A. Bruckner: Symphonie Nr. 4

Um die Jahreswende 1873/74 bekommt Bruckner Besuch von seinem ehemaligen Lehrer und lebenslangen Freund Otto Kitzler. Angesichts der fürchterlichen Unordnung, die in seiner Wohnung herrschte, schlug ihm Kitzler vor zu heiraten, um in geordnetere Verhältnisse zu kommen. Beinahe entsetzt soll Bruckner geantwortet haben: „Lieber Freund, ich habe keine Zeit, ich muss meine ‚Vierte‘ schreiben.“

Zu dieser Zeit begann Bruckner mit der Niederschrift seiner vierten Sinfonie, deren Finale er am „22. November 1874 in Wien um halb neun Uhr abends“ vollendete.

Die Schlappe bei der Uraufführung der dritten Sinfonie (16. Dezember 1877) war nicht ohne Einfluss auf Bruckners Schaffen. Er widmete sich den Umarbeitungen der dritten und vierten Sinfonie. Nach eingehendem Studium der ‚Eroica‘ und der ‚Neunten‘ Beethovens bezüglich des Periodenbaus und der Form wird die vierte Sinfonie gründlich umgearbeitet. 1878 ließ er eine zweite Fassung mit neuem Scherzo, 1878/80 eine dritte mit neuem Finale folgen.

Ein Beweis dafür, das auch dieses Werk nicht aufgrund eines Programms geschaffen wurde, ist die Tatsache. dass der Meister die erste Fassung mit „Sinfonie, Es-Dur“ überschrieb; erst nach der ersten Umarbeitung fügte er das Wort „Romantische“ bei.
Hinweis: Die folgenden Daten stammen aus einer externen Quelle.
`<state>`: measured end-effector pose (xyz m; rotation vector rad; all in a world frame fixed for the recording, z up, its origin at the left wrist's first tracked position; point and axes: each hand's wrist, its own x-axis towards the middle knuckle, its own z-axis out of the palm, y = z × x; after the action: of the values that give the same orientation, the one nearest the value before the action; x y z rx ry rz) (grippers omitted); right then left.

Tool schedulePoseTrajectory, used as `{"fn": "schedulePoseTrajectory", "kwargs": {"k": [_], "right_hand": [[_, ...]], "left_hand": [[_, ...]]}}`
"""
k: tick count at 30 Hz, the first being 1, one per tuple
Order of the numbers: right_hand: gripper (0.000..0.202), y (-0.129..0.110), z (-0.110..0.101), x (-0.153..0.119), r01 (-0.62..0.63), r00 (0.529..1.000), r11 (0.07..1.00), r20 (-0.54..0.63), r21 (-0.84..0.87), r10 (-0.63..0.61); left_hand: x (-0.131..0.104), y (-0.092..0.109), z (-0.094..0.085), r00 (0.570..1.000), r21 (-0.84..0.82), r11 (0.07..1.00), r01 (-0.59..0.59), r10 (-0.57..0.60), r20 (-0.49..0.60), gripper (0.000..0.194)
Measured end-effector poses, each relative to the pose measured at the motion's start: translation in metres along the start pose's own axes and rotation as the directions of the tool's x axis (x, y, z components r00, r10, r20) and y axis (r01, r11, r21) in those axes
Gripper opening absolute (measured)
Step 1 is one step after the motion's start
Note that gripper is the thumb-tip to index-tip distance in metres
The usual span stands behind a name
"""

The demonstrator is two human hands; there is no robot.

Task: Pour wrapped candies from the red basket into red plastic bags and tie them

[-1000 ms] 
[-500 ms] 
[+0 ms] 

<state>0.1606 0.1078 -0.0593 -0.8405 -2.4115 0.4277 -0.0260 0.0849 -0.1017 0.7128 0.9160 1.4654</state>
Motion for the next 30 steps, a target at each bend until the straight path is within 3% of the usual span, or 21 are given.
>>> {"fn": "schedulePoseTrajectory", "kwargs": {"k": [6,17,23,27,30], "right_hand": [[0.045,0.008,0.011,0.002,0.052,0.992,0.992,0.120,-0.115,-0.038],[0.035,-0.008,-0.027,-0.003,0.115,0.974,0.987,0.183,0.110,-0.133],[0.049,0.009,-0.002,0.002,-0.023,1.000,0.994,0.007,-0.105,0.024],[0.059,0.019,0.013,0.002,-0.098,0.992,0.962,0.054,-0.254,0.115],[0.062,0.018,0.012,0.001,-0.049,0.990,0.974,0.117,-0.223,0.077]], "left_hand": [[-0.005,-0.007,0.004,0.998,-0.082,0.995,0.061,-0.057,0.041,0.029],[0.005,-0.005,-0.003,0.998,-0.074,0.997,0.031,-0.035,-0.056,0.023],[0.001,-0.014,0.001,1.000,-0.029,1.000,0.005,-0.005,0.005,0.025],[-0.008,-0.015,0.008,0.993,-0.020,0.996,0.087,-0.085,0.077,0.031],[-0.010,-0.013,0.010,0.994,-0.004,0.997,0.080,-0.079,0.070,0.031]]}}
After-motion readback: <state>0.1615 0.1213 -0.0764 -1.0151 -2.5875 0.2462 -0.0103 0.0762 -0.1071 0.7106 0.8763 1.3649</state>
Die Uraufführung fand am 20. Februar 1881 in einem Konzert zugunsten des neugegründeten ‚Deutschen Schulvereins‘ mit dem Wiener Philharmonischen Orchester unter Hans Richter statt. Sie gestaltete sich zu einem wahren Triumph. Die ‚Wiener Abendpost‘ schrieb damals: „Vier- bis fünfmal musste Bruckner nach jedem [sic!] Satz erscheinen. Mit einem Worte: Bruckner schlug glänzend durch, er gehört seit dem verflossenen Sonntag zu unseren bedeutendsten Tonschöpfern und ist unser künstlerisches Gemeingut geworden.“

Das Werk wurde einem Verleger in Mainz angeboten, aber ohne Erfolg. Im September 1886 schreibt Bruckner an Hermann Levi: „Bei meiner Rückkehr aus Bayreuth erhielt ich zu meinem Schmerze die romantische Sinfonie in Es aus Mainz retour, und zwar ohne jede Motivierung. Darauf verlangte Herr Seidl [der berühmte Wagner-Dirigent Anton Seidl in New York] selbe Partitur und meinte, er würde drüben einen Verleger finden.“

Bevor aber Bruckner die Partitur an Seidl schickt, unterzieht er sie einer neuerlichen Durchsicht. Diese Abschrift ist der Brucknerforschung lange Zeit unbekannt geblieben. Sie hat sich in der Musiksammlung der Bibliothek der Columbia University in New York erhalten und ist die alleinige Vorlage für die letzte, endgültige Gestalt, in der Bruckner seine Sinfonie der Nachwelt überliefert und gedruckt wissen wollte.